Early photo of the Hellfire Club

Historic image of the Hellfire Club and photographer. Thought to be late nineteenth / early twentieth century. Tallaght Historical Society Collection

Montpelier Hill and the Hunting Lodge were described in 1895 by Alice Furlong.  The account is particularly notable for the alternative name she provides for the hill:

‘Right away in front of me like a barrier across the vanishing point of the road was the cultivated slope of Cornaun (Anglice, “the little bowl-shaped hill”), familiarly and indifferently known as Mount Pelia, Mont Pelier, and Mount Pelion.
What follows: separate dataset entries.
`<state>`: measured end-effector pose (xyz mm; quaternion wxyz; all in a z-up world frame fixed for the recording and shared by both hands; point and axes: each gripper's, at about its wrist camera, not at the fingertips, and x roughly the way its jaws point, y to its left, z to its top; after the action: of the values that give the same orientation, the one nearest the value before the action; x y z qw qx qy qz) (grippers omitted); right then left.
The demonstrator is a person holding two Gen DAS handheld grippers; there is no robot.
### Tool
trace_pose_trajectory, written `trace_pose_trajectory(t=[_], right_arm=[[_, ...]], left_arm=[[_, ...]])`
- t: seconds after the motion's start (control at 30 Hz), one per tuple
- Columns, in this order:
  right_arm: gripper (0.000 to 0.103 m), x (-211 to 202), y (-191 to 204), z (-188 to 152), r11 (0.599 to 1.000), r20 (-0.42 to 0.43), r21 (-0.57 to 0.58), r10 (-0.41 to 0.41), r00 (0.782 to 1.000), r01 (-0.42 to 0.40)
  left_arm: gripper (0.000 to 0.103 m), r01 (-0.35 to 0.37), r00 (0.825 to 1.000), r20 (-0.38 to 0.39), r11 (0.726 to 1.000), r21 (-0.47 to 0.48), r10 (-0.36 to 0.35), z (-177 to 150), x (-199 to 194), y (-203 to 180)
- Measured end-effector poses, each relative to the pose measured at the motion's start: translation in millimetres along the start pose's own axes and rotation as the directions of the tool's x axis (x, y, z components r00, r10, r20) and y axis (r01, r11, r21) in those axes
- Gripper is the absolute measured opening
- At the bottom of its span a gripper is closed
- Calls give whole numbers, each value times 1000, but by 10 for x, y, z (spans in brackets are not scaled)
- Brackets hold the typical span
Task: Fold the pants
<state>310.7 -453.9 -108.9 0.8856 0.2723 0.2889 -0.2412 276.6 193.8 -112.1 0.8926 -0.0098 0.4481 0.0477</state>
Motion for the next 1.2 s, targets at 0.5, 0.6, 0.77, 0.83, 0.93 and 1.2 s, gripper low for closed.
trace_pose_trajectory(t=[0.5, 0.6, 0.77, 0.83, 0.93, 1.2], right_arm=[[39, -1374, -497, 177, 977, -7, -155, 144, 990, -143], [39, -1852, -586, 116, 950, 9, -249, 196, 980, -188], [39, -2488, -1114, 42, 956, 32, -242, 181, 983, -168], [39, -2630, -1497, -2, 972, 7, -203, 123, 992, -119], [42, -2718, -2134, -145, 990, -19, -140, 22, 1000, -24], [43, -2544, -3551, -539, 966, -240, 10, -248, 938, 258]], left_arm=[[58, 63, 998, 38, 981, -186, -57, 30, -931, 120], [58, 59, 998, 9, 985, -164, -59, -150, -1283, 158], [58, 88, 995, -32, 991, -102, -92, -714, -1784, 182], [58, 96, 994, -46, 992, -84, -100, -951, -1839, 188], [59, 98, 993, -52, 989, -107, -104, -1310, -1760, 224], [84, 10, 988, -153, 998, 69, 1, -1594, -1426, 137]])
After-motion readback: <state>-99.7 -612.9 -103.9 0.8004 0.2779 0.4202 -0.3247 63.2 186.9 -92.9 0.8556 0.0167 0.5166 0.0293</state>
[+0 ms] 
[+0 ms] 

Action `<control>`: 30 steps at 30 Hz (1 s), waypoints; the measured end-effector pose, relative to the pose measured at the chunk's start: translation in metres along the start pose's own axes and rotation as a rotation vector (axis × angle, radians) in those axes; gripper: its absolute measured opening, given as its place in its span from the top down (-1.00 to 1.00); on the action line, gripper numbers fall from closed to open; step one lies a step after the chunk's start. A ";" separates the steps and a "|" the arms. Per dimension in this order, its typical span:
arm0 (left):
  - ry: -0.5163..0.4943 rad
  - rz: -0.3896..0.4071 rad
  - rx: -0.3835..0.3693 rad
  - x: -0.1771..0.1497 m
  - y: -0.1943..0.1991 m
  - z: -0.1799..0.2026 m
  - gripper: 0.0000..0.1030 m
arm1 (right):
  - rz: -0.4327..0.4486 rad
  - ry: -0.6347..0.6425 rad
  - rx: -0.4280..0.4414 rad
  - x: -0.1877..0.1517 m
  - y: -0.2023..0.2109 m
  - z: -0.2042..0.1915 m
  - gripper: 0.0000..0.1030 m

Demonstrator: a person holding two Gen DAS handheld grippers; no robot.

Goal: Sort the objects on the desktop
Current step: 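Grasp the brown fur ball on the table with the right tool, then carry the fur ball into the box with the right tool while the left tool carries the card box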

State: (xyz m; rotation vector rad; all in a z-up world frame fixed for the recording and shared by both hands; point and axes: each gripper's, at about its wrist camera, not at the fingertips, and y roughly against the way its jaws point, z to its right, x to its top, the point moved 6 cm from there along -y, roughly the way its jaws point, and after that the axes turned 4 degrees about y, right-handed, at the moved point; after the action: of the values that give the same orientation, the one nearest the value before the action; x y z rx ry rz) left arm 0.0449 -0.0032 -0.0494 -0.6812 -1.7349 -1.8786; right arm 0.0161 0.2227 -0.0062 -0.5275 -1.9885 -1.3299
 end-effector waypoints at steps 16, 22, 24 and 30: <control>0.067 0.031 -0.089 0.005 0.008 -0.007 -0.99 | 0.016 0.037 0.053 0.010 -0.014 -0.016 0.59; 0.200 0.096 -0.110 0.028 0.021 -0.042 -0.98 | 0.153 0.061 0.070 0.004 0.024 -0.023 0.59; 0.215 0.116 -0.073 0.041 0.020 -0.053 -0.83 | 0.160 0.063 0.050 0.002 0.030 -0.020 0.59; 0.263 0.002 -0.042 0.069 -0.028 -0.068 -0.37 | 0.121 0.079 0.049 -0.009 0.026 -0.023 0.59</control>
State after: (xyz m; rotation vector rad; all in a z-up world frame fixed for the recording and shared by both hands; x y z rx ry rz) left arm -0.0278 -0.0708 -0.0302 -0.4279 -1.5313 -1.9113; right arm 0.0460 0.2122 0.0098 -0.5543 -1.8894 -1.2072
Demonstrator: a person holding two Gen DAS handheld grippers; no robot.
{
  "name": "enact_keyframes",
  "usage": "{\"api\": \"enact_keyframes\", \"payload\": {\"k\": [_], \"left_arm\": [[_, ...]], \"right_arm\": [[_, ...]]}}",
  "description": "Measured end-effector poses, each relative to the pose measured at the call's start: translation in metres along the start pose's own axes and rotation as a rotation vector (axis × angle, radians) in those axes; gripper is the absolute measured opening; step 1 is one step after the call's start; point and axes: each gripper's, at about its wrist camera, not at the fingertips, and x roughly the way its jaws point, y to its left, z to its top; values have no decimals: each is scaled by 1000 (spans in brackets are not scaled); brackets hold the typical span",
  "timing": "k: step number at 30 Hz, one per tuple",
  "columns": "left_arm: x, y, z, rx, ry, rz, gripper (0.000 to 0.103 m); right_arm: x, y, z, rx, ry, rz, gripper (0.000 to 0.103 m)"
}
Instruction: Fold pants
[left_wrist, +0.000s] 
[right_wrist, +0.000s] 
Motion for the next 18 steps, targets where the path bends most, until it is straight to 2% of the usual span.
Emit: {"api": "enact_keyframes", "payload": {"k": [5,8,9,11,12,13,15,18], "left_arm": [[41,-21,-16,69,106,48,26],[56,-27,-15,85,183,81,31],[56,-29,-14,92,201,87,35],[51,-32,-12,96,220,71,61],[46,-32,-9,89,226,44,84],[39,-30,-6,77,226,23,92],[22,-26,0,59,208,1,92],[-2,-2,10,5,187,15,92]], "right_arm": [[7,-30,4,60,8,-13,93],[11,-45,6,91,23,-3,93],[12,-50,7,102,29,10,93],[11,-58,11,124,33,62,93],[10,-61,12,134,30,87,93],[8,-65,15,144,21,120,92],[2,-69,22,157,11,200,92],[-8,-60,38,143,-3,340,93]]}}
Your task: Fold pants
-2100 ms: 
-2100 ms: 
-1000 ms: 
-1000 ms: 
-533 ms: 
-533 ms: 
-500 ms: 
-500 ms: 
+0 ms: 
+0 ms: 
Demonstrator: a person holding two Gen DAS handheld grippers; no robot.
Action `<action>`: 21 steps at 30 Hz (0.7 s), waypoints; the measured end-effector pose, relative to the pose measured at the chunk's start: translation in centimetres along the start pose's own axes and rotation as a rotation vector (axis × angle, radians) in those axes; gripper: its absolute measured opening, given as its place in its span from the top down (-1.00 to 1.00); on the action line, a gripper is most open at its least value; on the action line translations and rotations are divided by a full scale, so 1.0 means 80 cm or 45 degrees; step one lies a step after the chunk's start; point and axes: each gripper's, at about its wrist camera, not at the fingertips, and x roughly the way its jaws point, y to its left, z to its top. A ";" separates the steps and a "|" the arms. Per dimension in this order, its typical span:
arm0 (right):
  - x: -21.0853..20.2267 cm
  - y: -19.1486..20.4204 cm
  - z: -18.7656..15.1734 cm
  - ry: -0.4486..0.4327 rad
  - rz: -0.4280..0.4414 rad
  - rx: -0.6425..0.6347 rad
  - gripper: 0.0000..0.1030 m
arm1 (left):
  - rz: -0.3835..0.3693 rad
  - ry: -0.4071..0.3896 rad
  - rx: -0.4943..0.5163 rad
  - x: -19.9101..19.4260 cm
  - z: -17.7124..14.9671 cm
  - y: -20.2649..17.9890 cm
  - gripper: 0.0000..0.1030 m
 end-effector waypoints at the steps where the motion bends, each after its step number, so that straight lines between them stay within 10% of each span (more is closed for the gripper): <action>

Seen from here, it is a shapeless block of a mountain, ungainly in configuration, but beloved of me for that I have known it all my life, and interesting to strangers for the Castle of a bygone Marquis of Ely, half-way up the slope; and an ugly, cumbersome edifice which crowns the summit and faces north-east: commanding a view of Dublin Bay and Howth, and the undulating plain of Leinster even to the feet of the Mourne mountains, these last undiscernable save on the bluest and clearest of days. The house is supposed to have been the rendezvous of the famous Hell-Fire Club, and is built entirely of stone, with a strong arched roof and mighty buttresses right and left. I have heard that a sportman [sic] erected it for a shooting lodge, but his satanic majesty taking some objection to the plan, undid the ordinary roofing nightly, I opine by impressing the winds – whose strength and vigour up there I can vouch for – into his service. Anyhow he was outwitted by the architect who raised a stone roof, which withstood, and for the most part withstands, his whirlwinds and tempests that raved and threatened in vain.’ (7).